These last couple months have been hard. There have been some big, hard, but also good things happening in my family. A lot of it is not mine to tell right now, but my past has been smacking me in the face, tapping me on the shoulder, and staring at me in the mirror.
I was made aware of some horrific details of things done against people that I love, that I could not reconcile a good God ever allowing. There have been some days of such darkness as I have struggled to understand how God could allow these things to happen. I have felt a heaviness, a weight, a blackness so dark it threatened to erase all goodness and beauty. I have pummeled my fists against the chest of God. I have screamed my tears out. I have dissolved into a sobbing mess. I have said how could you let this happen? How could this suffering have gone on for this long with no consequences? I have asked my husband to pray for me, I have asked friends to pray for me. I have read psalms of lament. I have asked God why, why, why. And I don’t know why, and I’m still in it. I haven’t been able to balance the books, I haven’t been able to trace His hand and say, oh yeah, He did that because this was going to come out of it. I know beautiful things have happened and I know terrible things have happened. And I know He is over it all. I know He did not spare his own Son, but gave Him up for us all. And His Son went through terrible horrible shameful suffering, and I know His Son is my sympathetic High Priest who has felt all of these things along with me. He hasn’t just felt them with me, He knows what they feel like, because He has felt them himself in his own body. This gives me such comfort, that He has felt shame and suffering and knows what I feel.
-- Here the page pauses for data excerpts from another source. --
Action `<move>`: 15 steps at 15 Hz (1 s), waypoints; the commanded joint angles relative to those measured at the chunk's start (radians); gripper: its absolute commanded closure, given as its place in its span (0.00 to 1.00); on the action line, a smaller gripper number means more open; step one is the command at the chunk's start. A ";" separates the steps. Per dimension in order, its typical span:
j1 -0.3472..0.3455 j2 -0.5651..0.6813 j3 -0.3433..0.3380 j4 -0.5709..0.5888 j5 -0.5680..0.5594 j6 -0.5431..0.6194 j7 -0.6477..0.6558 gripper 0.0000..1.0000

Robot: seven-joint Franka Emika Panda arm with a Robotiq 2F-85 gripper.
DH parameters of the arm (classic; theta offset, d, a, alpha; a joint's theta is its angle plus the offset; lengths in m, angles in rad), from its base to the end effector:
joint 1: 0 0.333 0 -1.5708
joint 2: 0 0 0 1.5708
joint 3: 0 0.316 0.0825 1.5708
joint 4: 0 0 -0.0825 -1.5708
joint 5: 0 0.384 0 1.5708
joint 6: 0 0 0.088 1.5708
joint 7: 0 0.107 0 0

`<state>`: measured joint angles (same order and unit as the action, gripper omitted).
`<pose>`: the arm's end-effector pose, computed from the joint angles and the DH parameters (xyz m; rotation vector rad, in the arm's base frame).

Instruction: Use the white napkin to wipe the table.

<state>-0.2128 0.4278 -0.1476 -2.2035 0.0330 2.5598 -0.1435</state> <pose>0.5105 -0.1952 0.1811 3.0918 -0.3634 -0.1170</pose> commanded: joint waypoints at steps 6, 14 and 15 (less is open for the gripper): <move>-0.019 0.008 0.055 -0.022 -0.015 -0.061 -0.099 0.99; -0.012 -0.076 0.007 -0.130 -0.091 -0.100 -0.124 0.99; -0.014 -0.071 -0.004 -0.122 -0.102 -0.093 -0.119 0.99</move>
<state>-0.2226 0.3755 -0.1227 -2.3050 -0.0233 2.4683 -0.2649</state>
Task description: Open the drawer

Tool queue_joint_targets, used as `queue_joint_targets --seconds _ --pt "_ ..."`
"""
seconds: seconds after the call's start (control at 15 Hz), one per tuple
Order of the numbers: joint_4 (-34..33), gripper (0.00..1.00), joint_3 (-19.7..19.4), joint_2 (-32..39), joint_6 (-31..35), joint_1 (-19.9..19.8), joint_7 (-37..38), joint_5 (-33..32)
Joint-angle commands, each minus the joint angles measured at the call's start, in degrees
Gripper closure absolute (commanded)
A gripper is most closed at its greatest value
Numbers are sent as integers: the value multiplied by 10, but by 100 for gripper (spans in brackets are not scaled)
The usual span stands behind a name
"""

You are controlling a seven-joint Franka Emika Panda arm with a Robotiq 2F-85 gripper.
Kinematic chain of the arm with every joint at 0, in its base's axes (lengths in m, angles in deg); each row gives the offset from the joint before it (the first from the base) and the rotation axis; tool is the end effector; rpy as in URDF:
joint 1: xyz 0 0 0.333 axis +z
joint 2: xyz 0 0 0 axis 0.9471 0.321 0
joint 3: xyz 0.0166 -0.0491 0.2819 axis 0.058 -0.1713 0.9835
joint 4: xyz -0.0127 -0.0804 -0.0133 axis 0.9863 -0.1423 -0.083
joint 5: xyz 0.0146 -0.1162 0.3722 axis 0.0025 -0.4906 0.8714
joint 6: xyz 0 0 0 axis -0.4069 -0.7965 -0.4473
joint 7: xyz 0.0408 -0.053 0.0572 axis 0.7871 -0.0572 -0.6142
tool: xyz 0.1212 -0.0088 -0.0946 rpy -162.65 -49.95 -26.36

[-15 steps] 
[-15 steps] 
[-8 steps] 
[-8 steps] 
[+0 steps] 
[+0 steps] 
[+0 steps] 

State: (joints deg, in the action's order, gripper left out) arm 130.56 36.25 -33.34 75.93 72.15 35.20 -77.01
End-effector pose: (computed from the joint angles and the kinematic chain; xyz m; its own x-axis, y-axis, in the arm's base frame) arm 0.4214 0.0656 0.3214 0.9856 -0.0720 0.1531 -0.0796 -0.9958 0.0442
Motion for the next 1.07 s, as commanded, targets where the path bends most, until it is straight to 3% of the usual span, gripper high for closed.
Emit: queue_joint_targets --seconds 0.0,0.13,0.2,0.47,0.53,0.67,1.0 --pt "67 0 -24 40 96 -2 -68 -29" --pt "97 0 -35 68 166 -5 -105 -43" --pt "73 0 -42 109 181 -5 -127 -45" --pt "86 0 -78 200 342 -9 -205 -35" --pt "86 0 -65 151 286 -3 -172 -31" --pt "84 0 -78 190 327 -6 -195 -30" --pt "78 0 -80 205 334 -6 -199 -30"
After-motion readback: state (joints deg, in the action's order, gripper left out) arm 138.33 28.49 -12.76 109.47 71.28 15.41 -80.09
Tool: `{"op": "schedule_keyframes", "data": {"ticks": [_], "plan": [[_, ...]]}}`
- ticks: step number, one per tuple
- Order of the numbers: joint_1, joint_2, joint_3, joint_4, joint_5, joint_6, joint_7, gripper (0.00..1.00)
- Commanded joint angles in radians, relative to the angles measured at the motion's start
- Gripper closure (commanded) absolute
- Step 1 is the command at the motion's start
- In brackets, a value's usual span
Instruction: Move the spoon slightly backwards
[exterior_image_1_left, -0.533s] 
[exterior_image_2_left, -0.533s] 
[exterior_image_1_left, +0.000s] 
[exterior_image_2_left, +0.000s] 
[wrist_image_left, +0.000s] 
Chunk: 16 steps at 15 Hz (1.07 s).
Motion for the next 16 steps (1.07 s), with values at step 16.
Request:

I have started seeing a counselor and I know this is just a very needed and helpful step. I know there are some deep wounds and some past trauma that I need help talking through and walking through. I know that a lot of my stories I have never properly grieved. My counselor is going to go through some of these stories with me. And doesn’t that sound sad? Wouldn’t it be better to just focus on now and the good life I have and leave the past in the past? But the truth is that the past is never just in the past. I bear the scars and I am broken because of them. And they affect me and the way I think and the way I live now. So going back to grieve those stories properly- even though it is sad and it is hard, even more, it is healing. Cathy Loerzel says, “The darkest parts of your story can be looked at by human eyes, by your own eyes and by the eyes of God, and not flinch, and can actually be seen without humiliation, without shame, without a sense of condemnation. And when our stories are seen both by our own hearts and with witnesses around us, we don’t even know how much healing is possible.” More than ever, I know that the only way out is through - through the pain, through the questions, through the anger, through the sorrow. Little by little the darkness is lifting, not that there aren’t still shadows, but there are cracks of light breaking through.
Why do I tell you all this hard stuff when I don’t know if I’m through it yet? Why am I letting you into the middle of the story and not just the glorious end? When I was growing up I longed for people to put away their plastic smiles and talk about what was really going on in their lives. I longed for people to talk about their real struggles, not just their church-rated stuff. I had real struggles and I would have loved to talk to someone else who had real struggles too. But a lot of us were taught that you keep those things quiet, you don’t pour out your questions and your anger and your uncertainties and your troubles in church. You wear your lipstick to church. We want to glorify God and God is glorified with hushed voices, and quick obedience, and only talking about joy and love and all the things you’re thankful for. God is glorified with smiles and with praises, not with tears and lament and doubt and questions and brokenness.
But I’m here to say that God is glorified by all of it. Why would we ever think that we need to prop our God up? That we need to dress him up in the finest clothes, and the most beautiful smiles, and the nicest pleasantries - why would we think we need to try to make our powerful, all-knowing, all-seeing, all-caring God who knows our hearts look any better? Couldn’t He do just as much of a work if we just let it all be seen and known? Wouldn’t it just be easier to just lay it all on the table? Our God is not uncomfortable with our horrible truths, with the things that scare us, with the questions that keep us up at night. He is not uncomfortable with the wrongs that we can’t reconcile in our minds. He is not uncomfortable with our past choices that we carry shame about and would rather keep hidden. He is not uncomfortable with any of it. In fact, He says bring it.